This politeness was still more encouraging. Atkins leaned back in his chair and crossed his legs.

“I presume,” he said, “that you wish to ask concerning the appropriation. I regret—”

“You needn't. I guess we'll get the appropriation.”

Heman's condescension vanished. He leaned forward and uncrossed his legs.

“Indeed?” he said slowly, his eyes fixed on the captain's placid face.

“Yes—indeed.”

“Whittaker, what are you talking about? Do you suppose that I have been the representative of my people in Congress all these years without knowing whereof I speak? They left the matter in my hands, and your interference—”

“I ain't goin' to interfere. I'M goin' to leave it in your hands, too. And I cal'late you'll be able to find a way to get it. Um—hum, I guess likely you will.”

The visitor rose to his feet. The time had come for another blast from Olympus. He raised the mighty right arm. But Captain Cy spoke first.

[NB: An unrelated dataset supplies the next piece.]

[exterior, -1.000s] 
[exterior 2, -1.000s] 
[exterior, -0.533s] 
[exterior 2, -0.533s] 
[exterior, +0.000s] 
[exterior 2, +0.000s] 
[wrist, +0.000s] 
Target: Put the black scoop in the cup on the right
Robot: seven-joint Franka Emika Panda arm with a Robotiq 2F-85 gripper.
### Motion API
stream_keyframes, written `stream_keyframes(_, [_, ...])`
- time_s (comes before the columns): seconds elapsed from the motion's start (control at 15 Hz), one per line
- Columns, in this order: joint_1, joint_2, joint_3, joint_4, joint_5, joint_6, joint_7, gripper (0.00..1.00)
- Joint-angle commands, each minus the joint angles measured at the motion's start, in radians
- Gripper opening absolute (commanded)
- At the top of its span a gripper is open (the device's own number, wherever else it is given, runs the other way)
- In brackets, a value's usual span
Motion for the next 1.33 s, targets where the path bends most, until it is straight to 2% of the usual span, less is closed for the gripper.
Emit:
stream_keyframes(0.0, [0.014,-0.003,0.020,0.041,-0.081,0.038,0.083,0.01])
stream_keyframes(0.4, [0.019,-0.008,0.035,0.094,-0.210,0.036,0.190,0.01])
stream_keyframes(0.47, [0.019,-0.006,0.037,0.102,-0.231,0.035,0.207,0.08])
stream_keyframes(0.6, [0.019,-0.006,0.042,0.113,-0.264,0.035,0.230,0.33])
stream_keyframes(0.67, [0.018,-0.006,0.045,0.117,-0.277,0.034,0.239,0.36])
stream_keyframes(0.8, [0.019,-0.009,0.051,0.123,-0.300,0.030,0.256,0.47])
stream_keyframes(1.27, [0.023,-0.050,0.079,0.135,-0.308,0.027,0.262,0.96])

“Sit down, Heman,” said the captain quietly. “Sit down. This ain't town meetin'. Never mind the appropriation now. There's other matters to be talked about first. Sit down, I tell you.”

Mr. Atkins was purple in the face, but he sat down. The captain coughed again.

“Heman,” he began when the spasm was over, “I asked you to come here to-night for—well, blessed if I know exactly. It didn't make much difference to me whether you came or not.”

“Then, sir, I must say that, of all the impudent—”

“S-s-h-h! for the land sakes! Speechmakin' must be as bad as the rum habit, when a feller's got it chronic as you have. No, it didn't make much difference to me whether you came or not. But, honest, you've got to be a kind of Bunker Hill monument to the folks back home. They kneel down at your foundations and look up at you, and tell each other how many foot high you are, and what it cost to build you, and how you stand for patriotism and purity, till—well, I couldn't see you tumble down without givin' you a chance. I couldn't; 'twould be like blowin' up a church.”

The purple had left the Atkins face, but the speechmaking habit is not likely to be broken.

“Cyrus Whittaker,” he stammered, “have you been drinking? Your language to me is abominable. Why I permit myself to remain here and listen to such—”

“If you'll keep still I'll tell you why. And, if I was you, I wouldn't be too anxious to find out. This everlastin' cold don't make me over 'n' above good-tempered, and when I think of what you've done to that little girl, or what you tried to do, I have to hold myself down tight, TIGHT, and don't you forget it! Now, you keep quiet and listen. It'll be best for you, Heman. Your cards ain't under the table any longer. I've seen your hand, and I know why you've been playin' it. I know the whole game. I've been West, and Everdean and I have had a talk.”

Mr. Atkins had again risen from the chair. Now he fell heavily back into it. His lips moved as if he meant to speak, but he did not. At the mention of the Everdean name he made a queer, choking sound in his throat.

“I know the whole business, Heman,” went on the captain. “I know why you was so knocked over when you learned who Bos'n was, the night of the party. I know why you took up with that blackguard, Thomas, and why you've spent your good money hirin' lawyers for him. I know about the mine. I know the whole thing from first to last. Shall I tell you? Do you want to hear it?”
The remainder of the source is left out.